* **WHAT THE TASK REQUIRES**: Could you return the data that follows exactly, minus the images?

########

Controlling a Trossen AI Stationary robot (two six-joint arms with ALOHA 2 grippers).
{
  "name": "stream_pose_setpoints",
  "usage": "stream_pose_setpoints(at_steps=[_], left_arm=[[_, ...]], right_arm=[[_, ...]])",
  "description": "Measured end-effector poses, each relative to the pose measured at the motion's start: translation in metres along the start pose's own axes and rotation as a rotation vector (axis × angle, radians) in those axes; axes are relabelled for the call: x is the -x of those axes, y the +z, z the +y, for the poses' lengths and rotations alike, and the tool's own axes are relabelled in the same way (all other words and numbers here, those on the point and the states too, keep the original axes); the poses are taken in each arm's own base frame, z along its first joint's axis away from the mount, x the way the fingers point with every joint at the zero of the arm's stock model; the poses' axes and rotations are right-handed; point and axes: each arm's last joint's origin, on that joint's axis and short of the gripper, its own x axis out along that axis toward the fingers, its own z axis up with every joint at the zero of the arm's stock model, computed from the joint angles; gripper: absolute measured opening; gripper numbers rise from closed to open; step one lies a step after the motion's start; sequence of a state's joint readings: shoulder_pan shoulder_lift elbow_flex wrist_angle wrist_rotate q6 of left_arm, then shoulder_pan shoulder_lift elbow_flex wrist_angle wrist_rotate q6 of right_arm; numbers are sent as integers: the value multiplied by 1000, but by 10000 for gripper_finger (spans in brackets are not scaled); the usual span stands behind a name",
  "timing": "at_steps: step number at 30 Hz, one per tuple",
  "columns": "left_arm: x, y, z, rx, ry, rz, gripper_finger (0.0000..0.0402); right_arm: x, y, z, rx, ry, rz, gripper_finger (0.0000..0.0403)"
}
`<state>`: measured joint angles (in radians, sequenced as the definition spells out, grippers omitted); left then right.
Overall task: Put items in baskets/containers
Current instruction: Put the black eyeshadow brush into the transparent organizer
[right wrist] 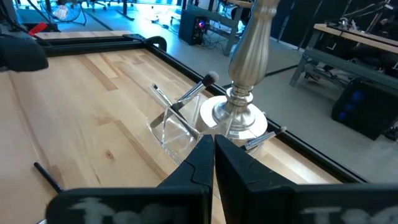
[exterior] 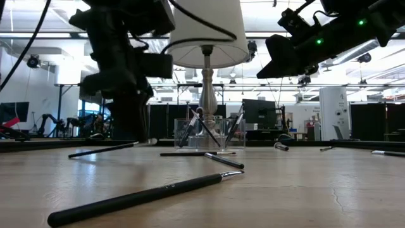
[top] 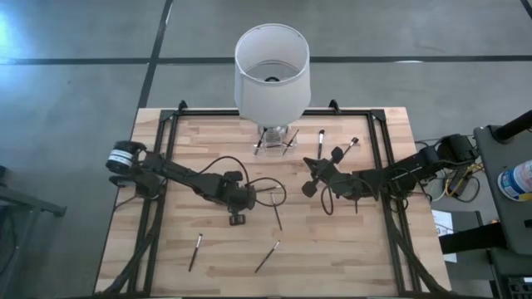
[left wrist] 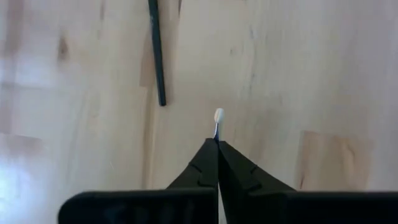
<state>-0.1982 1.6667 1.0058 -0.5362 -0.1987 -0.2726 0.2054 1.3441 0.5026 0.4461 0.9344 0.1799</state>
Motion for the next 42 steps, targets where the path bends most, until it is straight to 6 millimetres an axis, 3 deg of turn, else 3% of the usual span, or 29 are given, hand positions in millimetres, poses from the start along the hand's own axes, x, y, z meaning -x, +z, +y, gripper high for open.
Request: stream_pose_setpoints(at_steps=[11,19,29,42], left_arm=[[9,3,1,9,21,-50,1],[3,8,-1,54,12,-86,4],[-17,0,-15,-37,25,-25,55],[-29,-3,-24,-135,124,-26,59]], right_arm=[[0,0,0,0,0,0,8],[0,0,0,0,0,0,9],[0,0,0,0,0,0,9],[0,0,0,0,0,0,9]])
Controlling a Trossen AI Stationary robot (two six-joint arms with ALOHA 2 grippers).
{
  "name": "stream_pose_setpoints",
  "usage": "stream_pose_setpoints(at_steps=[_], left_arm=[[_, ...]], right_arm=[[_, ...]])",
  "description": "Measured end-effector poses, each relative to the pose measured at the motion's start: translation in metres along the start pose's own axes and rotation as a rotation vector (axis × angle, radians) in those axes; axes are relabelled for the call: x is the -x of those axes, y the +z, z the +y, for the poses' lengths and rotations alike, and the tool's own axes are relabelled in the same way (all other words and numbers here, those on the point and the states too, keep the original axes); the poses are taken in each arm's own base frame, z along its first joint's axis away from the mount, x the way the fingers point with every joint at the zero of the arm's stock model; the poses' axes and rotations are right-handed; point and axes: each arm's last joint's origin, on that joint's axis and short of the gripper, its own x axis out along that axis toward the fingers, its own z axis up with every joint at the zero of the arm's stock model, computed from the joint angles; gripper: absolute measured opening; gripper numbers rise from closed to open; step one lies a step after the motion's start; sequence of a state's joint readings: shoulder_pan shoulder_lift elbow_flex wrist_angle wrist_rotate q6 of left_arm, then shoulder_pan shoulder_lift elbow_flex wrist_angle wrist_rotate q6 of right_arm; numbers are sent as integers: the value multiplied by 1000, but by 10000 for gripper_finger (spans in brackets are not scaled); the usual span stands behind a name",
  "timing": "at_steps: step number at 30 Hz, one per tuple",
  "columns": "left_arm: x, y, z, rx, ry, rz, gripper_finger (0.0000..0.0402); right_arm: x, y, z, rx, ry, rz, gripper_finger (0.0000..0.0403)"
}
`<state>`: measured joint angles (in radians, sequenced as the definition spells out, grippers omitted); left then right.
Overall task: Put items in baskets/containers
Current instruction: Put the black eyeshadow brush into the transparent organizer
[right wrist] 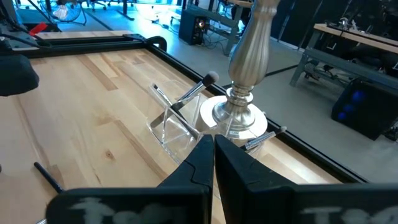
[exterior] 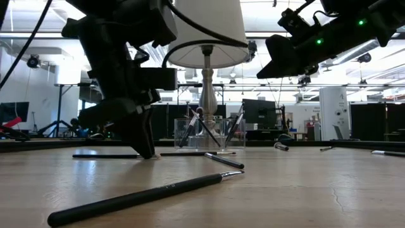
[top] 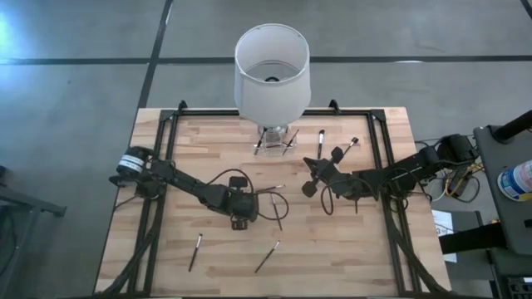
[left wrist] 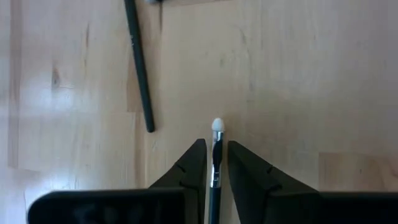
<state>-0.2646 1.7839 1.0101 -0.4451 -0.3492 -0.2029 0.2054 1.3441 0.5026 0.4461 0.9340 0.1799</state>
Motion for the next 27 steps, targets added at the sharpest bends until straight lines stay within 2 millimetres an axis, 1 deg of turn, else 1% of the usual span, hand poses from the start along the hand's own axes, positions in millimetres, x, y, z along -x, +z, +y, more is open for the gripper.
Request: stream_pose_setpoints(at_steps=[9,11,16,19,22,27], left_arm=[[-3,0,1,-2,23,4,56],[-3,0,1,-13,22,4,47],[-4,0,2,-34,32,1,8],[-4,0,4,-40,53,1,5],[0,1,6,-35,55,-5,2],[17,5,12,-8,45,-62,1]], right_arm=[[0,0,0,0,0,0,8],[0,0,0,0,0,0,9],[0,0,0,-1,0,0,8],[0,0,0,-1,0,0,8],[0,0,0,0,0,0,8],[0,0,0,0,2,0,8]])
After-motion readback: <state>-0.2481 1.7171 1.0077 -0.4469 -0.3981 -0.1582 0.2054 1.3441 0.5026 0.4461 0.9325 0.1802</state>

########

* **RESPONSE BELOW**:
Controlling a Trossen AI Stationary robot (two six-joint arms with ALOHA 2 grippers).
{
  "name": "stream_pose_setpoints",
  "usage": "stream_pose_setpoints(at_steps=[_], left_arm=[[_, ...]], right_arm=[[_, ...]])",
  "description": "Measured end-effector poses, each relative to the pose measured at the motion's start: translation in metres along the start pose's own axes and rotation as a rotation vector (axis × angle, radians) in those axes; axes are relabelled for the call: x is the -x of those axes, y the +z, z the +y, for the poses' lengths and rotations alike, and the tool's own axes are relabelled in the same way (all other words and numbers here, those on the point and the states too, keep the original axes); the poses are taken in each arm's own base frame, z along its first joint's axis away from the mount, x the way the fingers point with every joint at the zero of the arm's stock model; the poses' axes and rotations are right-handed; point and axes: each arm's last joint's origin, on that joint's axis and short of the gripper, its own x axis out along that axis toward the fingers, its own z axis up with every joint at the zero of the arm's stock model, computed from the joint angles; gripper: absolute measured opening; gripper numbers rise from closed to open; step one lies a step after the motion's start; sequence of a state's joint readings: shoulder_pan shoulder_lift elbow_flex wrist_angle wrist_rotate q6 of left_arm, then shoulder_pan shoulder_lift elbow_flex wrist_angle wrist_rotate q6 of right_arm; numbers are sent as integers: the value multiplied by 1000, but by 10000 for gripper_finger (spans in brackets are not scaled); the usual span stands behind a name",
  "timing": "at_steps: step number at 30 Hz, one per tuple",
  "columns": "left_arm: x, y, z, rx, ry, rz, gripper_finger (0.0000..0.0402); right_arm: x, y, z, rx, ry, rz, gripper_finger (0.0000..0.0403)"
}
`<state>`: measured joint angles (in radians, sequenced as the definition spells out, grippers omitted); left then right.
Overall task: Put items in baskets/containers
Current instruction: Put the black eyeshadow brush into the transparent organizer
[right wrist] 
[exterior] 
[top] 
[left wrist] 
<state>-0.1982 1.6667 1.0058 -0.5362 -0.1987 -0.2726 0.2054 1.3441 0.5026 0.4461 0.9344 0.1799</state>
Motion for the next 42 steps, targets where the path bends most, until it is straight to 6 millimetres an axis, 3 deg of turn, else 3% of the usual span, or 29 are given, hand positions in millimetres, poses from the start along the hand's own axes, x, y, z meaning -x, +z, +y, gripper high for open.
Request: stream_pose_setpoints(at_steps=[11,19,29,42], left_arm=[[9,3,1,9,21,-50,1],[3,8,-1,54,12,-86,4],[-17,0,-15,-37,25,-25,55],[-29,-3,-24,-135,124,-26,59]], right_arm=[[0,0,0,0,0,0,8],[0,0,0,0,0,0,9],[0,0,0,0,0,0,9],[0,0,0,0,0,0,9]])
Controlling a Trossen AI Stationary robot (two six-joint arms with ALOHA 2 grippers).
{
  "name": "stream_pose_setpoints",
  "usage": "stream_pose_setpoints(at_steps=[_], left_arm=[[_, ...]], right_arm=[[_, ...]])",
  "description": "Measured end-effector poses, each relative to the pose measured at the motion's start: translation in metres along the start pose's own axes and rotation as a rotation vector (axis × angle, radians) in those axes; axes are relabelled for the call: x is the -x of those axes, y the +z, z the +y, for the poses' lengths and rotations alike, and the tool's own axes are relabelled in the same way (all other words and numbers here, those on the point and the states too, keep the original axes); the poses are taken in each arm's own base frame, z along its first joint's axis away from the mount, x the way the fingers point with every joint at the zero of the arm's stock model; the poses' axes and rotations are right-handed; point and axes: each arm's last joint's origin, on that joint's axis and short of the gripper, its own x axis out along that axis toward the fingers, its own z axis up with every joint at the zero of the arm's stock model, computed from the joint angles; gripper: absolute measured opening; gripper numbers rise from closed to open; step one lies a step after the motion's start; sequence of a state's joint readings: shoulder_pan shoulder_lift elbow_flex wrist_angle wrist_rotate q6 of left_arm, then shoulder_pan shoulder_lift elbow_flex wrist_angle wrist_rotate q6 of right_arm; numbers are sent as integers: the value multiplied by 1000, but by 10000 for gripper_finger (spans in brackets are not scaled); the usual span stands behind a name",
  "timing": "at_steps: step number at 30 Hz, one per tuple",
  "columns": "left_arm: x, y, z, rx, ry, rz, gripper_finger (0.0000..0.0402); right_arm: x, y, z, rx, ry, rz, gripper_finger (0.0000..0.0403)"
}
`<state>`: measured joint angles (in radians, sequenced as the definition spells out, grippers omitted); left then right.
Overall task: Put items in baskets/containers
Current instruction: Put the black eyeshadow brush into the transparent organizer
[right wrist] 
[exterior] 
[top] 
[left wrist] 
<state>-0.2646 1.7839 1.0101 -0.4451 -0.3492 -0.2029 0.2054 1.3441 0.5026 0.4461 0.9340 0.1799</state>
Motion for the next 27 steps, targets added at the sharpest bends until straight lines stay within 2 millimetres an axis, 1 deg of turn, else 1% of the usual span, hand poses from the start along the hand's own axes, positions in millimetres, x, y, z along -x, +z, +y, more is open for the gripper.
Request: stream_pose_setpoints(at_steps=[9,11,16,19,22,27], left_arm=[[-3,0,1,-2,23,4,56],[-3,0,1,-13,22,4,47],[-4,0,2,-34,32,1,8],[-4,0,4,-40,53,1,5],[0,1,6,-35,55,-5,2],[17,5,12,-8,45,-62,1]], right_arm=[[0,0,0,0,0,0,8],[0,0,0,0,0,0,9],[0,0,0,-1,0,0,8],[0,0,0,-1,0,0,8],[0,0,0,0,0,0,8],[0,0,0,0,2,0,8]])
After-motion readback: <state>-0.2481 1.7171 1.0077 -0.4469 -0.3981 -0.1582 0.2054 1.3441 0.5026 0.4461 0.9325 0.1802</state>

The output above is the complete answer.